→ Task
Once you reach the line containing "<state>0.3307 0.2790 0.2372" in the data below, restate each line word for word up to and including the one containing "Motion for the".

→ Dataset excerpt

**********

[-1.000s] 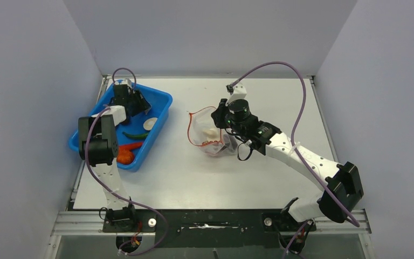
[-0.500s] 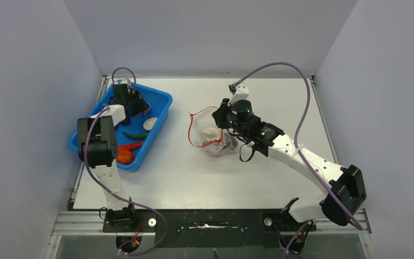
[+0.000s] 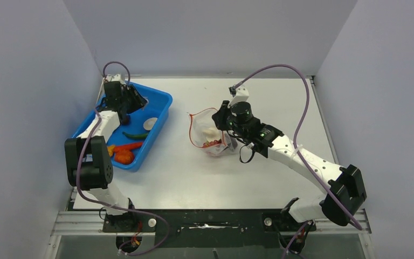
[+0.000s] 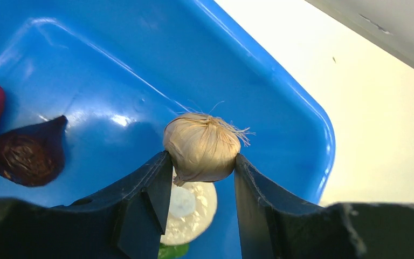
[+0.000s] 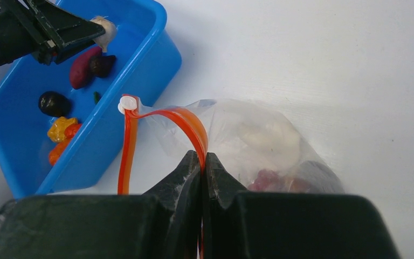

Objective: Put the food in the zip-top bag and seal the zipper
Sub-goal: Pick up the fake vegetable from the bin.

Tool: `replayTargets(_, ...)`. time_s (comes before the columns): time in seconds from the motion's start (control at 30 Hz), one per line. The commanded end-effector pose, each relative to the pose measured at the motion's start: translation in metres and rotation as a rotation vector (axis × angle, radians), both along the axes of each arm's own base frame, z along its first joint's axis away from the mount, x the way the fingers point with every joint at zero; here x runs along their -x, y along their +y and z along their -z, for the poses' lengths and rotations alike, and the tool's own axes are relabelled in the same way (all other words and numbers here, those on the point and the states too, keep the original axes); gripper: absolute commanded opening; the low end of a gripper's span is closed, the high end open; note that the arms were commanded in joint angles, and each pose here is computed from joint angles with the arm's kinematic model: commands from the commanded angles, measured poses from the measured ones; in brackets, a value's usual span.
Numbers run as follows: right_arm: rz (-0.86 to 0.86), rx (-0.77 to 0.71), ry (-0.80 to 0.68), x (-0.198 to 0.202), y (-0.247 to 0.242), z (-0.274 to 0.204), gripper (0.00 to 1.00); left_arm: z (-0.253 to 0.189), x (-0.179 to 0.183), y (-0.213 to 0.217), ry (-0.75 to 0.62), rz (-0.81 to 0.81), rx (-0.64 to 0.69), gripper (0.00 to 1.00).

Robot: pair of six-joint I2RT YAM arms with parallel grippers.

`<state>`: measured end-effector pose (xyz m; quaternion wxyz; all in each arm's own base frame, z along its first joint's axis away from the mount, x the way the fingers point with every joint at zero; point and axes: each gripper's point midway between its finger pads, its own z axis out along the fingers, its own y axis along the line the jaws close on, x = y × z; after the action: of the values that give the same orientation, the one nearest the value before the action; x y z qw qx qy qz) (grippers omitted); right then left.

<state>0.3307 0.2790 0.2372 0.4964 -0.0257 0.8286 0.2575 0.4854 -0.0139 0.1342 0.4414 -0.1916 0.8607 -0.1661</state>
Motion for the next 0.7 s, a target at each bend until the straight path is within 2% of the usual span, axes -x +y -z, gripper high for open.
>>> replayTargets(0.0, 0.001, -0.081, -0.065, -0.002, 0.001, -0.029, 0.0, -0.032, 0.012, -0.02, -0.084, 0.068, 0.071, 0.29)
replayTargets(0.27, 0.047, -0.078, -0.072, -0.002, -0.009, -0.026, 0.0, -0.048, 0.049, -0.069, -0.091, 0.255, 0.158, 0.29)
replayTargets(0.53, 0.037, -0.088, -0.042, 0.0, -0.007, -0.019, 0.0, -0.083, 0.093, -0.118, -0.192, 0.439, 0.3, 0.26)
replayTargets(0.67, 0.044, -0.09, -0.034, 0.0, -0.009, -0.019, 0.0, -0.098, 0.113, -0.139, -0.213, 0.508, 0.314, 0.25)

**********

→ Written solution
<state>0.3307 0.2790 0.2372 0.4964 -0.0257 0.8286 0.2575 0.4854 -0.0139 0.1342 0.4414 -0.1916 0.8607 -0.1661</state>
Motion for the next 0.7 s, a target at each bend until the straight path is within 2% of the usual span, axes -x +y -z, gripper high for open.

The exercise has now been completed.